Stephenson I solving order:

  1. Calculate joint B from ground pivot A (same as Watt I)
  2. Find joint C at the intersection of circles centered at B and ground pivot G
  3. Solve triangle BCD to locate joint D
  4. Find joint E at the intersection of circles from D and G
  5. Solve triangle DEF to locate joint F

The framework stays identical—same optimization loop, same constraint checking, same visualization pipeline. But solve_linkage_position() needed complete rewriting because you’re propagating positions through a different kinematic chain. Getting this working required many failed runs, each generating its own output directory, each teaching me something about where the math could go wrong.

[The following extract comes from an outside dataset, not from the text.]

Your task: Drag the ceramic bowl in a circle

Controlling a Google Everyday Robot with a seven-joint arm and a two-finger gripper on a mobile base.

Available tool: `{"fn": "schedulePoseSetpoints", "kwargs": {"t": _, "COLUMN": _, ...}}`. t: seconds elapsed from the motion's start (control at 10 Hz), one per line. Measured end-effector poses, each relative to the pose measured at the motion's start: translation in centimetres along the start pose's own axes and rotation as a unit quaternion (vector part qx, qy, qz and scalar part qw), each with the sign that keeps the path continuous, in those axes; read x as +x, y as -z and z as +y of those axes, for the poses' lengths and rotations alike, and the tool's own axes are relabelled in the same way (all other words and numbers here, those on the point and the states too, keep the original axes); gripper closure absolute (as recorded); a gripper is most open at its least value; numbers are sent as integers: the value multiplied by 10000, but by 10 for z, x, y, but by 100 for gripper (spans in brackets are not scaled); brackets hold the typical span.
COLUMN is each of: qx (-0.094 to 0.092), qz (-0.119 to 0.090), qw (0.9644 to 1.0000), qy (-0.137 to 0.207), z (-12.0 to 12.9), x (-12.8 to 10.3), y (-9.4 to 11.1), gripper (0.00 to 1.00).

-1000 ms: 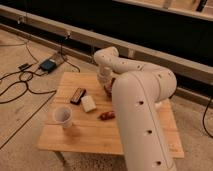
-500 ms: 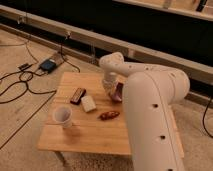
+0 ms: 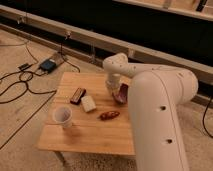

What I’m Actually Changing

Here’s what I’m doing differently going forward:

For .gitignore:

output_*/
*_backup.py
*_old.py
*.gif
solutions_*/

The pattern output_*/ catches my timestamped run directories. The backup file patterns catch my uncertainty-driven copies. GIFs are easily regenerated from working code—they don’t belong in version control.

For naming conventions:

  • possibleSolutions/watt_i_working_2024-11-07.json for parameter sets worth keeping
  • Descriptive names that say what makes a solution notable, not when I ran it

On iteration speed: Working with Claude accelerated my progress dramatically. I could describe a constraint violation, get a fix, test it, and move to the next problem in minutes. But that same speed meant I generated output directories faster than I cleaned them up. The mess wasn’t despite AI assistance—it was partly because of it. The tool that helped me solve the kinematic problems also helped me create organizational debt faster than I’d have managed alone.

The Mechanism Works

After the cleanup, the Stephenson I synthesizer still produces valid results. The optimizer converges on mechanisms where all seven joints stay within the unit box throughout their motion, the output path follows target points within acceptable error, and no link passes through negative x-coordinates.

The 188 deleted files are now properly committed. The repository structure makes sense. My teammate can find the working synthesizer without spelunking through timestamped directories.

And I have a concrete reminder: iteration speed without organizational discipline just moves the mess to a larger pile—one that eventually blocks the actual goal of sharing working code with the people who need it.